:: Exercise objective ::
Every line that holds the word "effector" needs to be copied from the data below.
========================================
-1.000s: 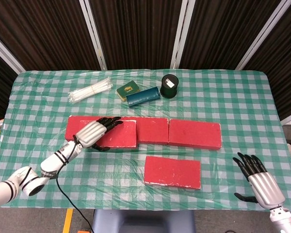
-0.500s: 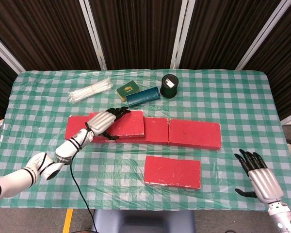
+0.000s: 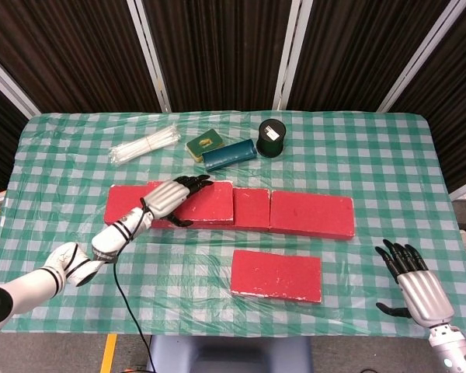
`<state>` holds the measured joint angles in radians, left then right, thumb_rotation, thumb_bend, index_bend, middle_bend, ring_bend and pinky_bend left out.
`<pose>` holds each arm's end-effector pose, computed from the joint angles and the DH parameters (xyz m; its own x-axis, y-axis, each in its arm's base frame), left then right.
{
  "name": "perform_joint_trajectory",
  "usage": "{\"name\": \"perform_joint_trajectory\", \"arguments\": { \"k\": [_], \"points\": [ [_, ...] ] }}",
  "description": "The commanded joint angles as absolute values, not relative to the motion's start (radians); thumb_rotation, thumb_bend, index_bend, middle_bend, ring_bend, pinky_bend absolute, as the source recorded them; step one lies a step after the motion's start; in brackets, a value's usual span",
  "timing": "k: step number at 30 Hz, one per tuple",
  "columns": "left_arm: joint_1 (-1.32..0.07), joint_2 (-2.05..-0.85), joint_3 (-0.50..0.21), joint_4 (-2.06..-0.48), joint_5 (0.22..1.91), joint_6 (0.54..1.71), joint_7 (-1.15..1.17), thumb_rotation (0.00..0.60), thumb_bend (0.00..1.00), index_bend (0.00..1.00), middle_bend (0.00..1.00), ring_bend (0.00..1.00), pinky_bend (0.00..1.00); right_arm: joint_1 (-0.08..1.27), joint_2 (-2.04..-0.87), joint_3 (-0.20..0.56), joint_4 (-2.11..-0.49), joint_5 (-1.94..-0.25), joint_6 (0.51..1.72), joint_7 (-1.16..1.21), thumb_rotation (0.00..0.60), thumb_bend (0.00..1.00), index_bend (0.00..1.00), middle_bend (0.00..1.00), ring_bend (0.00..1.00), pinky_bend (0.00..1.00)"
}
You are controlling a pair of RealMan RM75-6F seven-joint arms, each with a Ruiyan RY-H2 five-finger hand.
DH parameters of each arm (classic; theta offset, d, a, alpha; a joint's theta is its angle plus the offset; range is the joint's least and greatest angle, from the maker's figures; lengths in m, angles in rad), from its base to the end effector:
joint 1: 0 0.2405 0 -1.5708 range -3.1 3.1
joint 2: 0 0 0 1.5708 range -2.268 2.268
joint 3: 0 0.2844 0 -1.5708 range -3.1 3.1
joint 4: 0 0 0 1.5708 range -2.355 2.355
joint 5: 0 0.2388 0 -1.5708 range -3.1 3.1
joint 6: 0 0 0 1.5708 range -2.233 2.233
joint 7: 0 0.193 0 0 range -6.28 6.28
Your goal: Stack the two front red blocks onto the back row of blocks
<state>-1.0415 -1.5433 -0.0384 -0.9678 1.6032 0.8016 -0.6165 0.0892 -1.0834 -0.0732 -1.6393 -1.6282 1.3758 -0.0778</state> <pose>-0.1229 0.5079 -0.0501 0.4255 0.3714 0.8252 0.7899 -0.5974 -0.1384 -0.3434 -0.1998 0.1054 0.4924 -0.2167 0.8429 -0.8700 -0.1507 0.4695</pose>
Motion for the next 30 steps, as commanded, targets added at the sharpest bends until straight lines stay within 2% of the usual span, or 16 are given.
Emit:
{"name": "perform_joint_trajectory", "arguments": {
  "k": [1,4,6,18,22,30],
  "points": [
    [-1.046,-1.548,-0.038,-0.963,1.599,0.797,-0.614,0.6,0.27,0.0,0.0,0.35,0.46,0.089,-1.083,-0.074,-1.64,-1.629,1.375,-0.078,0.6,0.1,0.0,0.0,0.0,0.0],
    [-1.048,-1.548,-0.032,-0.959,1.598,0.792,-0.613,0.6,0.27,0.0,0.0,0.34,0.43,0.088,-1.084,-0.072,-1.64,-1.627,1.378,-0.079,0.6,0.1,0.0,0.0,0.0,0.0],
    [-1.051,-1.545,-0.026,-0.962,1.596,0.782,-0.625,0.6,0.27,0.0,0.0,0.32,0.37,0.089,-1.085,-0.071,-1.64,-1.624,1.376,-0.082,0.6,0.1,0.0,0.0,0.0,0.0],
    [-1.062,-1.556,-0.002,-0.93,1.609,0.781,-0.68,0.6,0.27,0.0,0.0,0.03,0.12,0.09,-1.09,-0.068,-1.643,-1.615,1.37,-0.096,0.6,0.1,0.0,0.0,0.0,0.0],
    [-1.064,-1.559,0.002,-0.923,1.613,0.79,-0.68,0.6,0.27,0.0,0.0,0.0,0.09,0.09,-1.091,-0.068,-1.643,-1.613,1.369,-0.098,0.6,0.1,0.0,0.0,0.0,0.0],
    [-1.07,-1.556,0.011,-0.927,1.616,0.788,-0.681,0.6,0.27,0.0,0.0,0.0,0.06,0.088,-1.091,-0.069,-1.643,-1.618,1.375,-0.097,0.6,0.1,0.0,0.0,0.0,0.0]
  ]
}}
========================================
:: Result ::
`<pose>` holds each arm's end-effector pose, computed from the joint angles and the DH parameters (xyz m; its own x-axis, y-axis, each in its arm's base frame), left then right.
DH parameters of each arm (classic; theta offset, d, a, alpha; a joint's theta is its angle plus the offset; range is the joint's least and greatest angle, from the maker's figures; lengths in m, angles in rad), from its base to the end effector:

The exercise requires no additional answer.